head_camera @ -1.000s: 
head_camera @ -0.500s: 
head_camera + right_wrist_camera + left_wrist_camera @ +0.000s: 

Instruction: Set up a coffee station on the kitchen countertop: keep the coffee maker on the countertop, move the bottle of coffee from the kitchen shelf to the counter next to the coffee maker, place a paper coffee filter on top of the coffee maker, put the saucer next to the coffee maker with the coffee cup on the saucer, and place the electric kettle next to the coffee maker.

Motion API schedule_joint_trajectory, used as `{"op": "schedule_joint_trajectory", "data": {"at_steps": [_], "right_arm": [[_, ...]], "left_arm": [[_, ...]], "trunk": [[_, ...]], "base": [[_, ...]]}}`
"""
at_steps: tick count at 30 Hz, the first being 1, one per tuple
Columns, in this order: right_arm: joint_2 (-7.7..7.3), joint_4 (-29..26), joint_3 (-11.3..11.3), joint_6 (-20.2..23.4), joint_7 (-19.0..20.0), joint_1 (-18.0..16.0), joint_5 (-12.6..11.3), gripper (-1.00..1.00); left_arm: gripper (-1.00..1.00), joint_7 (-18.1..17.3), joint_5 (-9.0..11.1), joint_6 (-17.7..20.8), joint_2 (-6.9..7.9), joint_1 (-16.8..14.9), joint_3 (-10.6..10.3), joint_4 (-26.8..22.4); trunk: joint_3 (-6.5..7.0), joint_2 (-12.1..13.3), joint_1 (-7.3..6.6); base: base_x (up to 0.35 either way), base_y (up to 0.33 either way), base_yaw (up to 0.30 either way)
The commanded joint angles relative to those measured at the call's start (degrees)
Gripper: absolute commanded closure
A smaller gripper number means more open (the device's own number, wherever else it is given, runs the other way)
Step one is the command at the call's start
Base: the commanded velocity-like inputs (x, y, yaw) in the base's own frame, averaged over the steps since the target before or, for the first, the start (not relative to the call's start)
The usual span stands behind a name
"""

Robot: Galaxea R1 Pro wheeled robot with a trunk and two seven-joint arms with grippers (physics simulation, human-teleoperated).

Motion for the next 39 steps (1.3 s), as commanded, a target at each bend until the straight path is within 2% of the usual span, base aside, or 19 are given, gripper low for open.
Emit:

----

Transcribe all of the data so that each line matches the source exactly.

▸ RESULT OF THIS TASK
head_camera @ -1.000s: 
head_camera @ -0.500s: 
head_camera + right_wrist_camera + left_wrist_camera @ +0.000s: 

Instruction: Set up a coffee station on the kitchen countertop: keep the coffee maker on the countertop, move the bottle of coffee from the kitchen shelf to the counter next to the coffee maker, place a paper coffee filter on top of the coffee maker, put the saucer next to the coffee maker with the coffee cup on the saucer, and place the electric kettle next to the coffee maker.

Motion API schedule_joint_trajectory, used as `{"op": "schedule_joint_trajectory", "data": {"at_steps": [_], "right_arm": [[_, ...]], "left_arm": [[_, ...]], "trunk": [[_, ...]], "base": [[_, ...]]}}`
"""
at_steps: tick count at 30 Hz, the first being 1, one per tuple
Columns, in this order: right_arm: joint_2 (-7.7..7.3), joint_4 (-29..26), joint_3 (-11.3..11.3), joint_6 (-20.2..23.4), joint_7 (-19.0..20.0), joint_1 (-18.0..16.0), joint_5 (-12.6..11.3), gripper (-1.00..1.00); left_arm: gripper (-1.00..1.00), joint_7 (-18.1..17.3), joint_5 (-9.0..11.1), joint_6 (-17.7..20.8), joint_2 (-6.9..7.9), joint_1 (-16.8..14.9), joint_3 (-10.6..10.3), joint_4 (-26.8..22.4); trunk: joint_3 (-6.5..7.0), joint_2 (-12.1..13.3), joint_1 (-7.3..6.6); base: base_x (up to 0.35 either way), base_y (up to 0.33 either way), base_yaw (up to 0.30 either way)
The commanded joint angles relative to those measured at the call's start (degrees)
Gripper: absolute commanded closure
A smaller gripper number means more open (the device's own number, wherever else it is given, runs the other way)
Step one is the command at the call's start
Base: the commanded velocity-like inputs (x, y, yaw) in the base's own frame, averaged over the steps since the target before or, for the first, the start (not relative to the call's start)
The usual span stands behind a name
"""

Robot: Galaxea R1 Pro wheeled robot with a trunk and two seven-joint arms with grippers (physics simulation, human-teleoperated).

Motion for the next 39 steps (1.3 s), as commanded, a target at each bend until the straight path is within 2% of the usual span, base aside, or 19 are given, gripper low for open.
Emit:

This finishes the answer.